Accuracy Measures			Value
AIC			672.97
BIC			675.40
Mean Absolute Percentage Error (MAPE)			38.04%
Sum Squared Error (SSE)			14,482.62
R-Square			53.37%
Adjusted R-Square			52.80%

Question #7: How well does the revised model fit the data? Explain!

ANSWER:

To examine whether serial correlation is still a problem we estimated the Durbin-Watson statistic for the revised model.

Forecast Statistics		Value
Durbin Watson		1.76E+00

Question #8: By reference to the Durbin-Watson statistic, does the revised model exhibit autocorrelation? Specifically, test the null hypothesis of no autocorrelation using the Durbin-Watson test.

ANSWER: Given K = 1 and N = 84, Table 4-7 gives us:

dL = 1.62 and dU = 1.67.

Given d = 1.76, by application of Figure 4-12 leads us to conclude that we no longer have autocorrelation, i.e., we cannot reject the null in favor of positive autocorrelation.

Question #9: Compare the estimated coefficient of determination (R2), the estimated coefficient on the independent variable, the standard error of the estimated coefficient on the independent variable, and t-values for both versions of the model.

Does the original model in levels (CON and GNP) show signs of spurious regression? Explain.

ANSWER: Comparisons of the two models are summarized below:

Estimate	Data in Levels	Data in First Differences
Slope Parameter (b)	.6733	.4238
Std. Error of Slope Estimate	.00287	.0438
t-statistic on Slope Estimate	234.72	9.69
R-squared	.9985	.5337

As we expect to find under autocorrelation, the two coefficient estimates are rather close, reflecting the fact that OLS slope estimator is still unbiased under autocorrelation, i.e., the slope estimates should converge for vary large samples.
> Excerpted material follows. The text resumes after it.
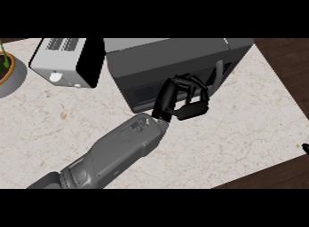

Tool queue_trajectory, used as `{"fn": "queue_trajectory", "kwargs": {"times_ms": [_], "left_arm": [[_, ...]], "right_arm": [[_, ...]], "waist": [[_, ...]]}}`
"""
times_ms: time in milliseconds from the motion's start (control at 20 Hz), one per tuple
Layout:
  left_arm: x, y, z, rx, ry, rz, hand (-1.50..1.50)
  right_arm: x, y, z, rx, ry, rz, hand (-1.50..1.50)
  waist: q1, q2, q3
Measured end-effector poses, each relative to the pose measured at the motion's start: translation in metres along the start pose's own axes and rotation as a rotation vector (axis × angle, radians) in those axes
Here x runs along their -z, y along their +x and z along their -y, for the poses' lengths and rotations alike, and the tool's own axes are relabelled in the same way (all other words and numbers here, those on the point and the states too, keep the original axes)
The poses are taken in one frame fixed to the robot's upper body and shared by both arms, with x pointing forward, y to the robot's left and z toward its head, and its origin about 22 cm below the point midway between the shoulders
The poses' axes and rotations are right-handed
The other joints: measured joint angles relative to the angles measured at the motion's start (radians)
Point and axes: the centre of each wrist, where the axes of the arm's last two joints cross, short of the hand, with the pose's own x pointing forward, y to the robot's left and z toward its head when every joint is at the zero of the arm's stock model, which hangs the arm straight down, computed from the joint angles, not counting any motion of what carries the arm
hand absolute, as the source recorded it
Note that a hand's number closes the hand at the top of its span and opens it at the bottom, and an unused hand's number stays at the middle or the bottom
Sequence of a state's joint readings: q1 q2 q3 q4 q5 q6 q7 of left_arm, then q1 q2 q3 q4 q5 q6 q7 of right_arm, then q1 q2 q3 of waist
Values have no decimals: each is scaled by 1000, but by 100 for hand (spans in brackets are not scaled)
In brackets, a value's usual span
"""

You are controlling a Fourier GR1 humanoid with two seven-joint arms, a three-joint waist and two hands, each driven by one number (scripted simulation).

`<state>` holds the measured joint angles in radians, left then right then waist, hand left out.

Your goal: Pick up the milk, place it into the microwave and close the microwave

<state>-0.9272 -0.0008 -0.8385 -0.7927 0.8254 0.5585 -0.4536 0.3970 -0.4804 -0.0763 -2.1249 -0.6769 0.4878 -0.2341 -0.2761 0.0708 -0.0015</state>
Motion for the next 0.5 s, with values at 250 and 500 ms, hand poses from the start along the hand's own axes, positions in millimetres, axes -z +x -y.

On the other hand, the estimated standard error of the coefficient is much greater in the latter model than the former, consistent with OLS underestimating the regression variance in the first model. This is especially true for the t-statistics of the estimated slope coefficients, which differ by a factor of 200! Both of these results lead us to conclude that "Spurious Regression" plagues the first version of the model. In other words, the reported quality of our initial results is overstated.

Student Practice Questions

Question #1: Explain why researchers should always check their regression models for the presence of serial correlation. What is "spurious" about this problem?

Question #2: Repeat the analysis of this case using second differences of CON and GNP. Contrast and compare your results to those of this case.